[postgis-users] Database design for LIDAR data

Fri Jun 24 12:02:03 PDT 2011

On Jun 24, 2011, at 1:46 PM, Jonathan Greenberg wrote:

> Folks:
> 
> This topic I believe has been brought up before, but I thought I'd
> send an email since I'm a bit of a noob with POSTGIS.  We have a large
> collection of Lidar points that I would like to perform spatial
> querying on (e.g. give me all points within a certain bounding box).
> The data (currently in LAS format, but easily loadable into the DB),
> is tiled up into smaller subsets.  The data is x,y,z,intensity (and
> some other attributes that aren't so important)  I have a few
> questions:
> 
> 1) Should I load ALL of the LAS files into one massive table for
> querying (this is going to be a LOT of points).
> 2) If not, is there a trick where if I load up each LAS file into a
> separate table (which would, in theory be preferable since I'd like to
> do some testing before dealing with a database of this size), but
> somehow when I do a spatial query, the query can span multiple tables
> (e.g. say the query box is at the intersection of two adjacent tiles)?
> 
> Related: what is the most efficient way to do a spatial query that
> effectively "rasterizes" this data, e.g. the min z value between x1
> and x2, and y1 and y2, where x2-x1 and y2-y1 are the x and y pixel
> sizes?  I'm not talking about interpolation, I'm talking an exact
> query.
> 

Jonathan,

Paul Ramsey and I have discussed what loading point cloud data into PostGIS would mean, and it's pretty clear it doesn't mean story each point individually as a geometry :)  Oracle has something called SDO_PC which is a cloud object which references a table of "blocks".  Each of these blocks has a geometry that describes the bounds of the points within that block, and the points themselves are stored as a packed array of dumb bytes (blob).  The user does their spatial querying using the bounding boxes of the blocks, rather than the individual points themselves, and then unpacks the block data of blocks that match the query only when they need to.

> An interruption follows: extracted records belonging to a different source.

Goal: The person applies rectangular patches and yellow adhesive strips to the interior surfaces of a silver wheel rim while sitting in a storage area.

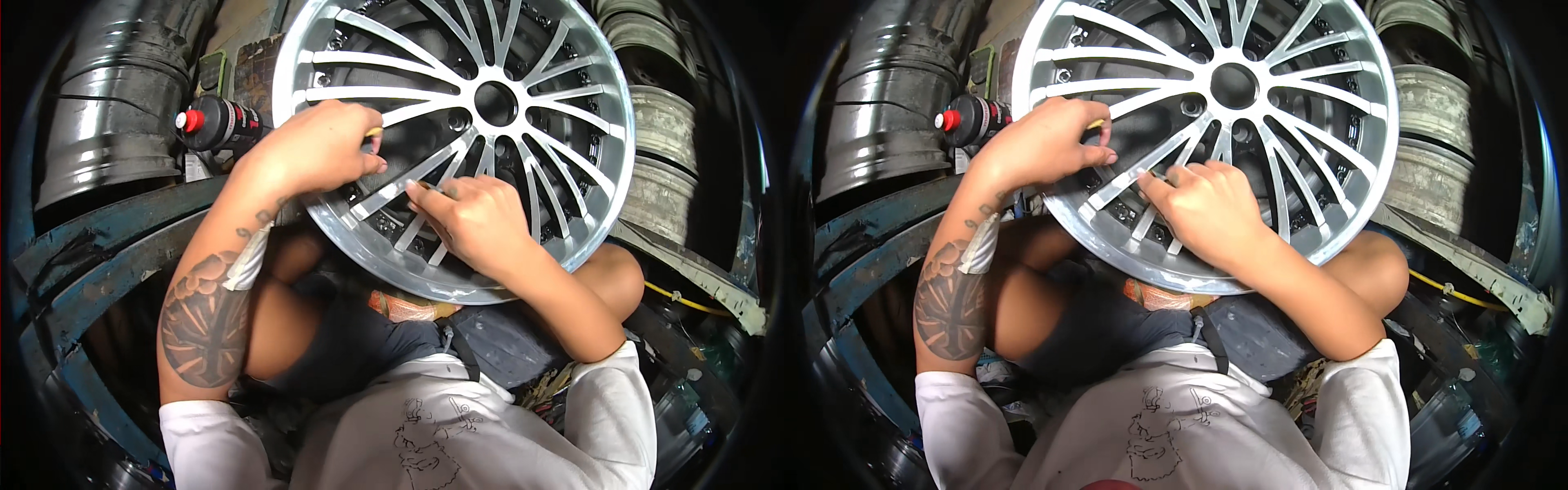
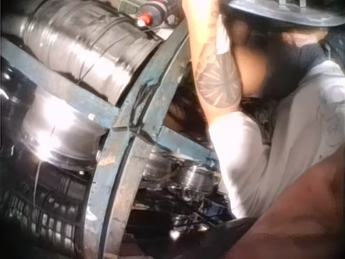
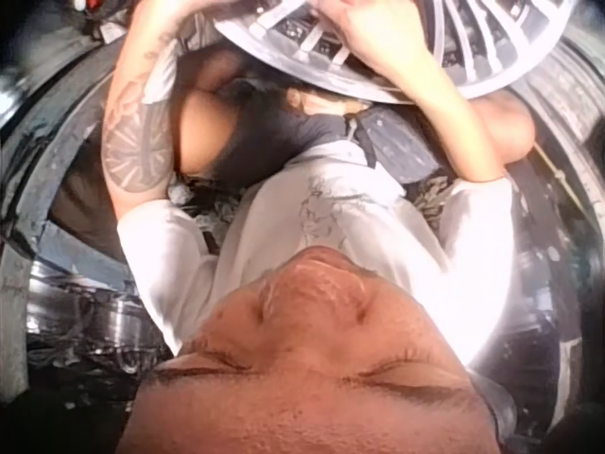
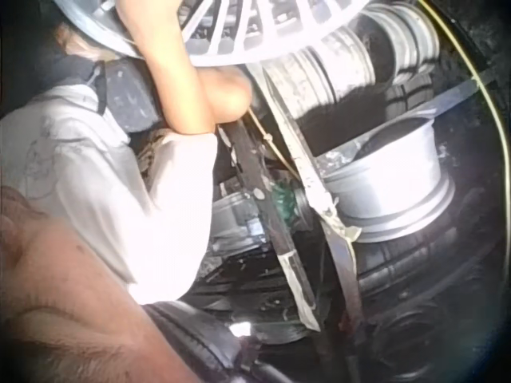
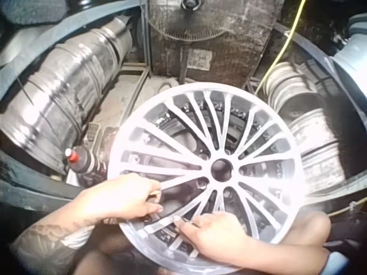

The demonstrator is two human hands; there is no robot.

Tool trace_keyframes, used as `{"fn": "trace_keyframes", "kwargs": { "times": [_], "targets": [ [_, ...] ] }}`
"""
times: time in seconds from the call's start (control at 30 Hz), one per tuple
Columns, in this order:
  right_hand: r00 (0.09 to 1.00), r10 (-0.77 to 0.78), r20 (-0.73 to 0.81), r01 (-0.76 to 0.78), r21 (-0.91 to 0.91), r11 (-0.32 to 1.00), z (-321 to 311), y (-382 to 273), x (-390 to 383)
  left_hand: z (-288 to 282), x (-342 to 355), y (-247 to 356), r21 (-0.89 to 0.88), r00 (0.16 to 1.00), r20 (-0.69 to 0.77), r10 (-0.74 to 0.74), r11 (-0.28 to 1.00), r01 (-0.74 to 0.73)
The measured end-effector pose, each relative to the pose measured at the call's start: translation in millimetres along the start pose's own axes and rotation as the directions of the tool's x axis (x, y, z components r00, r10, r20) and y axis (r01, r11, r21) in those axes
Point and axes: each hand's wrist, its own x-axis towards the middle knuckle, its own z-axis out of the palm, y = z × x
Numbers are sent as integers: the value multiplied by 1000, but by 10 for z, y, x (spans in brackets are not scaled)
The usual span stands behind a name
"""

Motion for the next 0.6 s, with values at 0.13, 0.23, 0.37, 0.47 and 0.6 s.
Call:
{"fn": "trace_keyframes", "kwargs": {
  "times": [0.13,0.23,0.37,0.47,0.6],
  "targets": [
    [999,-1,45,-2,56,998,-103,-75,50,43,58,-51,59,997,-47,67,996,-64],
    [1000,-5,29,5,-4,1000,-11,5,58,-8,55,-49,-19,999,35,-13,1000,14],
    [996,12,-86,-5,84,996,-154,-106,120,41,79,-55,-15,1000,17,23,1000,-23],
    [999,-25,20,25,9,1000,-25,-3,147,-56,99,-49,-44,996,67,-53,997,56],
    [998,-26,53,24,51,998,-218,-146,152,27,89,-96,-18,999,30,14,1000,-13]
  ]
}}
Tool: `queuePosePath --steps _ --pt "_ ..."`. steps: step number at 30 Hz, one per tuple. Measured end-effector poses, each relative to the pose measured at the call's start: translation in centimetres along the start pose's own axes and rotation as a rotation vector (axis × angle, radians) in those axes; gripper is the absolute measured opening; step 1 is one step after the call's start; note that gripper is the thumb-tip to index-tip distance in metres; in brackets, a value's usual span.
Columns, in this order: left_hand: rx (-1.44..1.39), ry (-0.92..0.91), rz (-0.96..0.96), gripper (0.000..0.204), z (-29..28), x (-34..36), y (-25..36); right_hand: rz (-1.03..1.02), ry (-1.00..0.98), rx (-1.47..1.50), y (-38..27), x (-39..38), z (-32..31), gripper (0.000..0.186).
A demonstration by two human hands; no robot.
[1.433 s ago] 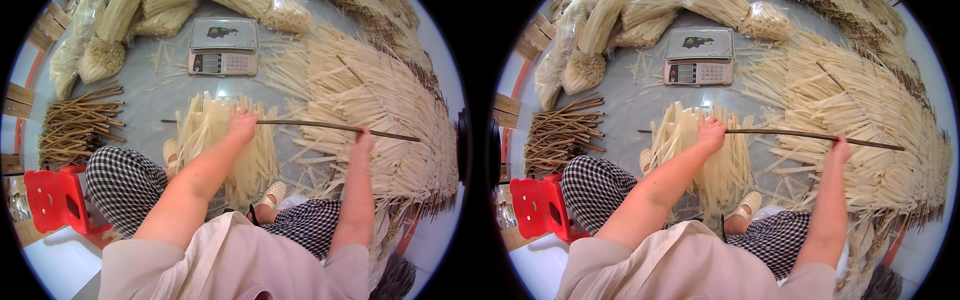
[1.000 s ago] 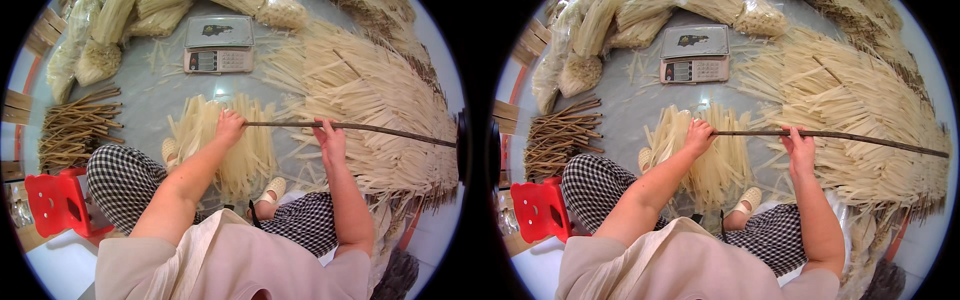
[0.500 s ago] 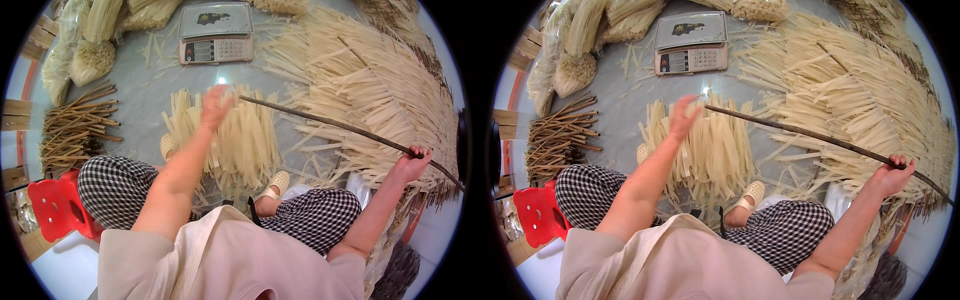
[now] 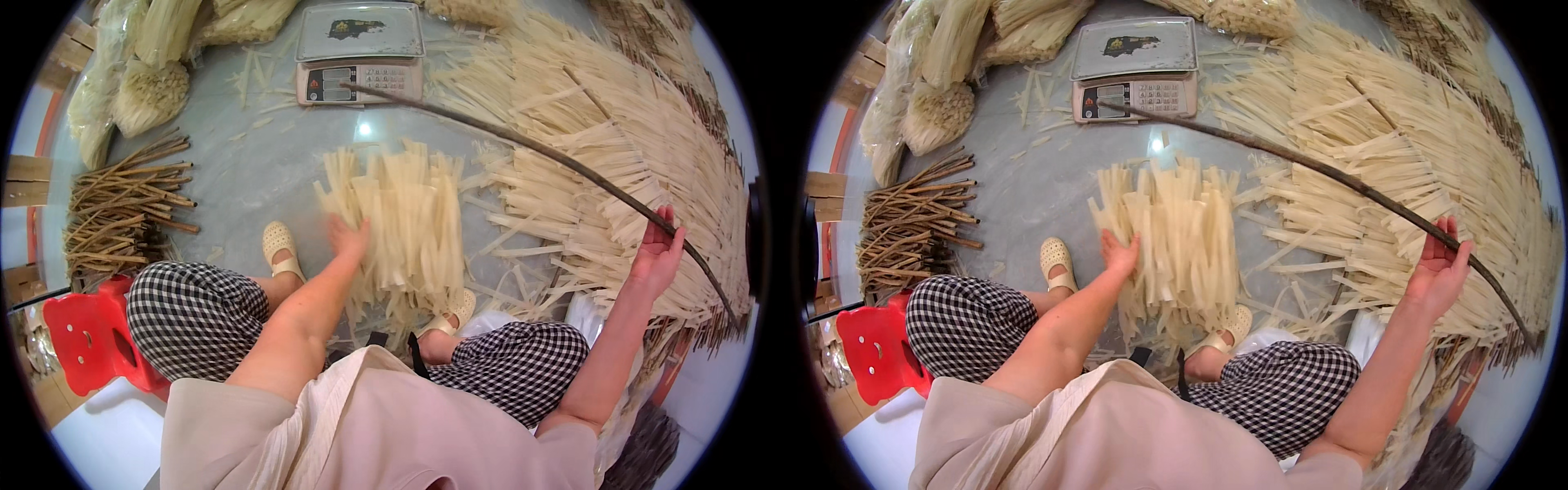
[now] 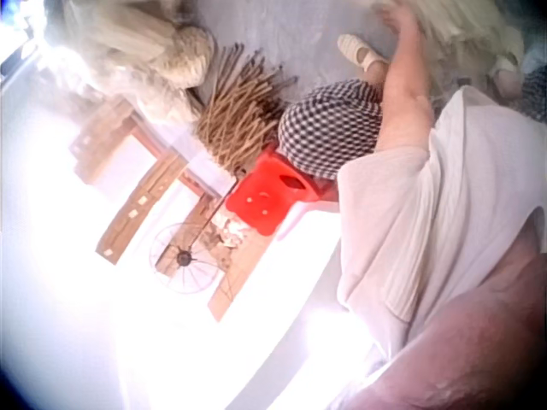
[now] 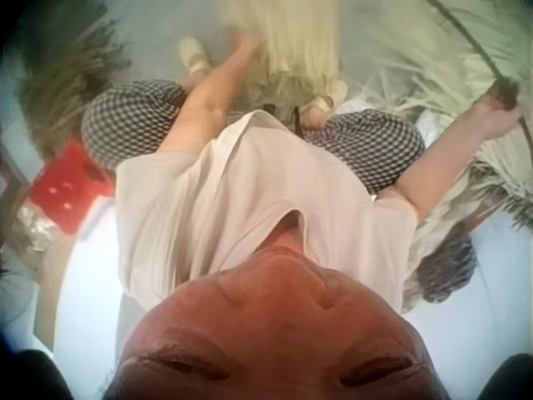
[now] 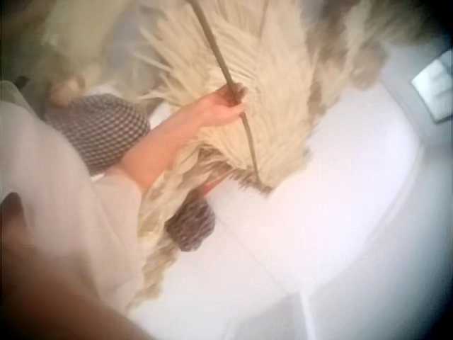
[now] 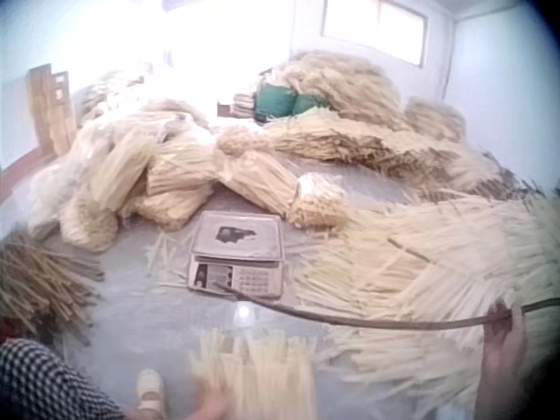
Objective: The person sorts and gathers dried noodles from a large pile on the floor, using a wooden stick to lift and organize the bundles.
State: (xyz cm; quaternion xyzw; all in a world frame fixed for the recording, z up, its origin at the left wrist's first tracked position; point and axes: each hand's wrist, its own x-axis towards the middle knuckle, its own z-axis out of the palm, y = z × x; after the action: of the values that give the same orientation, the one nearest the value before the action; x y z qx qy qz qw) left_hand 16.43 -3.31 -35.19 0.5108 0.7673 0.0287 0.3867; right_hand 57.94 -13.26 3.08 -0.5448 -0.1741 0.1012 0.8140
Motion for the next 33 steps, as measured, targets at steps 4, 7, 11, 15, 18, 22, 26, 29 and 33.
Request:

I have been working on libLAS (and now PDAL) to load LAS data (and other point cloud format types) into Oracle, and except for the part that actually uses psql to write the block data into the database, most of the pieces are done.  The essential piece to make this work is a blocking algorithm that optimizes fill capacity to minimize the number of blocks that are required to store the points. While a quad tree or other spatial indexing structure could be used, these are often optimized for query speed to neighborhood generation, and would end up creating lots more tiles than necessary for storage in the blocks table.  libLAS has a method, lasblock http://liblas.org/utilities/lasblock.html, that can be used for doing this operation.  It is integrated into the PDAL library <http://hg.libpc.org/main> too as part of a loading pipeline for loading LAS data into Oracle.

Another component of this is description of the schema of the point cloud data being loaded.  PDAL has that one taken care of for you now, and it produces an XML document that describes the layout and arrangement of the points in the points blob for Oracle SDO_PC storage.  This is generic to all point cloud data types, and would be easily reusable inside a PostGIS context.

That said, it could be much more advantageous to have point cloud be an actual type so that PostGIS can take care a lot of things for you.  Paul has a proposal looking for funding to do just that.  See  http://opengeo.org/technology/postgis/coredevelopment/pointclouds/ for more details.

Feel free to drop by the PDAL mailing list if you want to investigate developing a (C++) driver to load PostGIS data <http://lists.osgeo.org/mailman/listinfo/pdal>.

Howard